PubMed | Myriad RBM and University of New Mexico
Type: | Journal: Journal of biomedical informatics | Year: 2017

Developing automated and interactive methods for building a model by incorporating mechanistic and potentially causal annotations of ranked biomarkers of a disease or clinical condition followed by a mapping into a contextual framework in disease-linked biochemical pathways can be used for potential drug-target evaluation and for proposing new drug targets. We demonstrate the potential of this approach using ranked protein biomarkers obtained in neonatal sepsis by enrolling 127 infants (39 infants with late onset neonatal sepsis and 88 control infants) and by performing a focused proteomic profile of the sera and by applying the interactive druggability profiling algorithm (DPA) developed by us.

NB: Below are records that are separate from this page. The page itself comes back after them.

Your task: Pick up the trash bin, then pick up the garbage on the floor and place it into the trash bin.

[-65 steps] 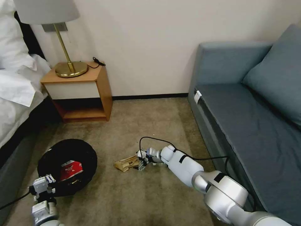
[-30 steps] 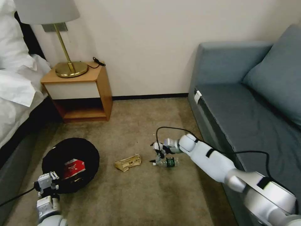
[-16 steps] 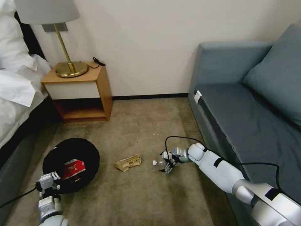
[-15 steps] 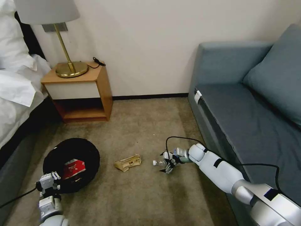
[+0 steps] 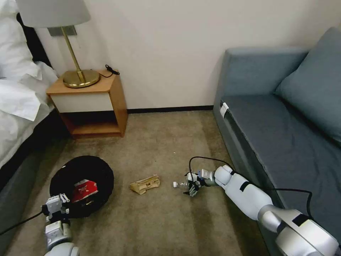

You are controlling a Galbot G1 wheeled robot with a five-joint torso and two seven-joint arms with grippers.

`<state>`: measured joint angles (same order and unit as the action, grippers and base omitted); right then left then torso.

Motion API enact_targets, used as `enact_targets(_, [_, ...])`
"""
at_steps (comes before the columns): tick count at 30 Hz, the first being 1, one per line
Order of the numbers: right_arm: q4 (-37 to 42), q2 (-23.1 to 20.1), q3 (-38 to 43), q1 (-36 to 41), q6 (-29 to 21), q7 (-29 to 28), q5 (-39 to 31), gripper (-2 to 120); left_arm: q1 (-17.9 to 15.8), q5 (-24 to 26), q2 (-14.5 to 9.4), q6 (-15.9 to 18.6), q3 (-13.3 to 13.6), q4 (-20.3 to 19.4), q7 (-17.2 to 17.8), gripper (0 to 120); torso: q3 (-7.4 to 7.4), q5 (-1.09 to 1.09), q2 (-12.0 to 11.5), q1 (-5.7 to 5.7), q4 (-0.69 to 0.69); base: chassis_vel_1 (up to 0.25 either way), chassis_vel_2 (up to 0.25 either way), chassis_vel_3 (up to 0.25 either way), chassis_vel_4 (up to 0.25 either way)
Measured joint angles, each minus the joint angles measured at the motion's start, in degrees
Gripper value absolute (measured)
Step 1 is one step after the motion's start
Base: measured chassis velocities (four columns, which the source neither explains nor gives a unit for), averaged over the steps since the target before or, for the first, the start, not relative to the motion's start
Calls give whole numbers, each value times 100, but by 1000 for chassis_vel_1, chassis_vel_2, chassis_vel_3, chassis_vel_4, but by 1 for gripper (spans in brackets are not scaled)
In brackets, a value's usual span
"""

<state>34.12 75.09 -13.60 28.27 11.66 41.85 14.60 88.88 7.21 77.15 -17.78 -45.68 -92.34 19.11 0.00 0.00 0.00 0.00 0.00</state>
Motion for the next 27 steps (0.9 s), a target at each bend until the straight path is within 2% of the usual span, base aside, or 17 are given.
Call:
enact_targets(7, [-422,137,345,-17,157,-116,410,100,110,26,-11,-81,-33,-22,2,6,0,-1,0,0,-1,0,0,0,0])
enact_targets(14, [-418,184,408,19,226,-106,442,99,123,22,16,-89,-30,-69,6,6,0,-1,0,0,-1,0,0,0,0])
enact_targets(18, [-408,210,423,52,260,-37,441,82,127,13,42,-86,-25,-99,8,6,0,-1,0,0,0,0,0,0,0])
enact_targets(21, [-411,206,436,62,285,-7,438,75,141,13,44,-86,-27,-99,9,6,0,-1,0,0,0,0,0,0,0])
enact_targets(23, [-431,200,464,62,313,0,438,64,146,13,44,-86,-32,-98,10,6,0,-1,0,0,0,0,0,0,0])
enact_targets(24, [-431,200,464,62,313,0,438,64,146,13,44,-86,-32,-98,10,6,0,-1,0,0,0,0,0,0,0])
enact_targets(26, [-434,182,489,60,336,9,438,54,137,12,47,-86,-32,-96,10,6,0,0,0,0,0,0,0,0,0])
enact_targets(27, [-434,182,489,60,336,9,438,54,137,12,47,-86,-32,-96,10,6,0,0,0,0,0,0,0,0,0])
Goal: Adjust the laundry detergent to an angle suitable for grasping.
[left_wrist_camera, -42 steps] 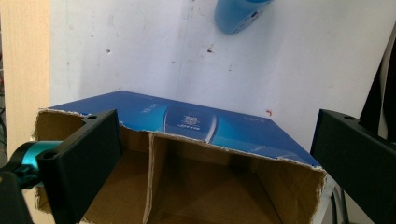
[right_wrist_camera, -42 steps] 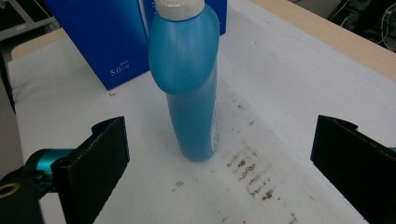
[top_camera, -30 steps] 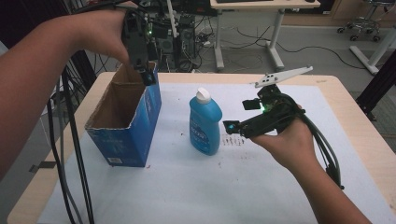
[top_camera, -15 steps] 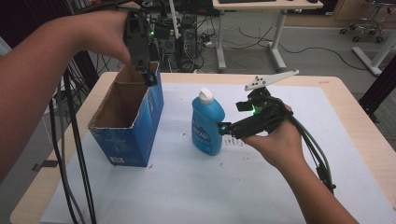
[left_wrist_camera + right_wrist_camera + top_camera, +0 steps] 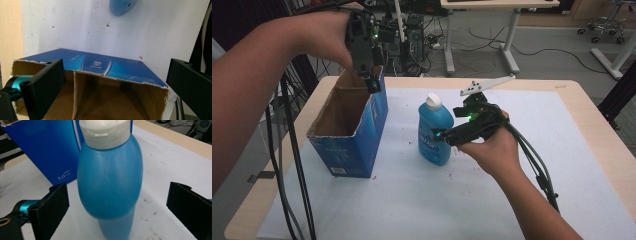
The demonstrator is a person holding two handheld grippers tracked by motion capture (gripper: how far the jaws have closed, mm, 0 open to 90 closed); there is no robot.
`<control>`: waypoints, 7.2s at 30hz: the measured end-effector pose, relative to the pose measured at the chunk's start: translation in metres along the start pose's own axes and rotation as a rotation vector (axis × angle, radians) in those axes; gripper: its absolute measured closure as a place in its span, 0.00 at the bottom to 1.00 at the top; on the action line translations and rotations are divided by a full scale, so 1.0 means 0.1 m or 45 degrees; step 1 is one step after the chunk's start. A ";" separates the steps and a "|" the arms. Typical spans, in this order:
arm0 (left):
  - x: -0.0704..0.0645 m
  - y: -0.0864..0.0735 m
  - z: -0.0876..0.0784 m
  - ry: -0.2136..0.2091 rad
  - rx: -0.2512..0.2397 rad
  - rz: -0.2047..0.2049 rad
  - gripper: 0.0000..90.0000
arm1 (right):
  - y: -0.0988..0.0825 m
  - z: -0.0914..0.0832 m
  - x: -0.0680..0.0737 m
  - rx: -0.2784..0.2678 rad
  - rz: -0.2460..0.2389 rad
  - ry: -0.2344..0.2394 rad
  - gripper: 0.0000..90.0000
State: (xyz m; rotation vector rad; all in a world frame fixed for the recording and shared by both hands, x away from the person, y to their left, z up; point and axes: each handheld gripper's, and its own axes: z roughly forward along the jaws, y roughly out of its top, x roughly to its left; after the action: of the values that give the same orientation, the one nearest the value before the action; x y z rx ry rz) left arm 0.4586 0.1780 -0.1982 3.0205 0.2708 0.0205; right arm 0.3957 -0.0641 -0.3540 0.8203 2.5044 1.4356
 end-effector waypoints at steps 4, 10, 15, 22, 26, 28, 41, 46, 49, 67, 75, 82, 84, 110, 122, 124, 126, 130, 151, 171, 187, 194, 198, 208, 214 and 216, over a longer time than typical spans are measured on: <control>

PubMed | Myriad RBM, Frederick National Laboratory for Cancer Research and National Cancer Institute
Type: Journal Article | Journal: Clinical cancer research : an official journal of the American Association for Cancer Research | Year: 2016

To support clinical pharmacodynamic evaluation of the Smac mimetic TL32711 (birinapant) and other apoptosis-targeting drugs, we describe the development, validation, and application of novel immunoassays for 15 cytosolic and membrane-associated proteins indicative of the induction, onset, and commitment to apoptosis in human tumors.The multiplex immunoassays were constructed on the Luminex platform with apoptosis biomarkers grouped into three panels. Panel 1 contains Bak, Bax, total caspase-3, total lamin-B (intact and 45 kDa fragment), and Smac; panel 2 contains Bad, Bax-Bcl-2 heterodimer, Bcl-xL, Bim, and Mcl1; and panel 3 contains active (cleaved) caspase-3, Bcl-xL-Bak heterodimer, Mcl1-Bak heterodimer, pS99-Bad, and survivin. Antibody specificity was confirmed by immunoprecipitation and Western blot analysis.Two laboratories analytically validated the multiplex immunoassays for application with core-needle biopsy samples processed to control preanalytical variables; the biologic variability for each biomarker was estimated from xenograft measurements. Studies of TL32711 in xenograft models confirmed a dose-dependent increase in activated caspase-3 6 hours after dosing and provided assay fit-for-purpose confirmation. Coincident changes in cytosolic lamin-B and subsequent changes in Bcl-xL provided correlative evidence of caspase-3 activation. The validated assay is suitable for use with clinical specimens; 14 of 15 biomarkers were quantifiable in patient core-needle biopsies.The validated multiplex immunoassays developed for this study provided proof of mechanism data for TL32711 and are suitable for quantifying apoptotic biomarkers in clinical trials.